[[ Collected data, beginning ]]

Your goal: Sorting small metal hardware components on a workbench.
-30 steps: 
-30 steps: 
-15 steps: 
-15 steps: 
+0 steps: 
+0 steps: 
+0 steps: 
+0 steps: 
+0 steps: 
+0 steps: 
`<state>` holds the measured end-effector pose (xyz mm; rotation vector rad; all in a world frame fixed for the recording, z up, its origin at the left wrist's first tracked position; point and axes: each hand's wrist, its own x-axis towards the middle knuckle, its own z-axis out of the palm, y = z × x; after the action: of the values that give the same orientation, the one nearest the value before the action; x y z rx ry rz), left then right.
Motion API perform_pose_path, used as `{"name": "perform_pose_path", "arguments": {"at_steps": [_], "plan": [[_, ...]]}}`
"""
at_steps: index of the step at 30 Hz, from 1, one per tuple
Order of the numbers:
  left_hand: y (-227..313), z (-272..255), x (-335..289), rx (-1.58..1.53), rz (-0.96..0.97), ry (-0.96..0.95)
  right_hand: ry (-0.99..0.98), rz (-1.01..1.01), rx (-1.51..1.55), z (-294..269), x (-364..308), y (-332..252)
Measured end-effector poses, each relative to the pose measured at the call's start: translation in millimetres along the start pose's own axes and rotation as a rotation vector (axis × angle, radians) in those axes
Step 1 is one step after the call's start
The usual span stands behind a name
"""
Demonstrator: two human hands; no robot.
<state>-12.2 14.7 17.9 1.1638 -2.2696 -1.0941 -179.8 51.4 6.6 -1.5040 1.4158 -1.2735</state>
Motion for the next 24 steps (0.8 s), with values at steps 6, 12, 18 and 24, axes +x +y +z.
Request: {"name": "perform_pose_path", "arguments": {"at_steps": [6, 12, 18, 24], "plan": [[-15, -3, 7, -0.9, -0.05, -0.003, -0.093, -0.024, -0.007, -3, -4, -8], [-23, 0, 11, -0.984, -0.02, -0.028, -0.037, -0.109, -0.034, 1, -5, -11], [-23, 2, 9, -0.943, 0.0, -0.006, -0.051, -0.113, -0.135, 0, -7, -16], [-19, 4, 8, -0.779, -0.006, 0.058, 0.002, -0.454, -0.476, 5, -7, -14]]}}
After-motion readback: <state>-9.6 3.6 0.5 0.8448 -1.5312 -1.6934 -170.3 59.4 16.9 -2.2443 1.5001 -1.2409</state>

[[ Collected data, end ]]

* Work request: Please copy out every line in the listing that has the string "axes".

* The completed task:
`<state>` holds the measured end-effector pose (xyz mm; rotation vector rad; all in a world frame fixed for the recording, z up, its origin at the left wrist's first tracked position; point and axes: each hand's wrist, its own x-axis towards the middle knuckle, its own z-axis out of the palm, y = z × x; after the action: of the values that give the same orientation, the one nearest the value before the action; x y z rx ry rz), left then right.
Measured end-effector poses, each relative to the pose measured at the call's start: translation in millimetres along the start pose's own axes and rotation as a rotation vector (axis × angle, radians) in those axes
Motion for the next 24 steps (0.8 s), with values at steps 6, 12, 18 and 24, axes +x +y +z.

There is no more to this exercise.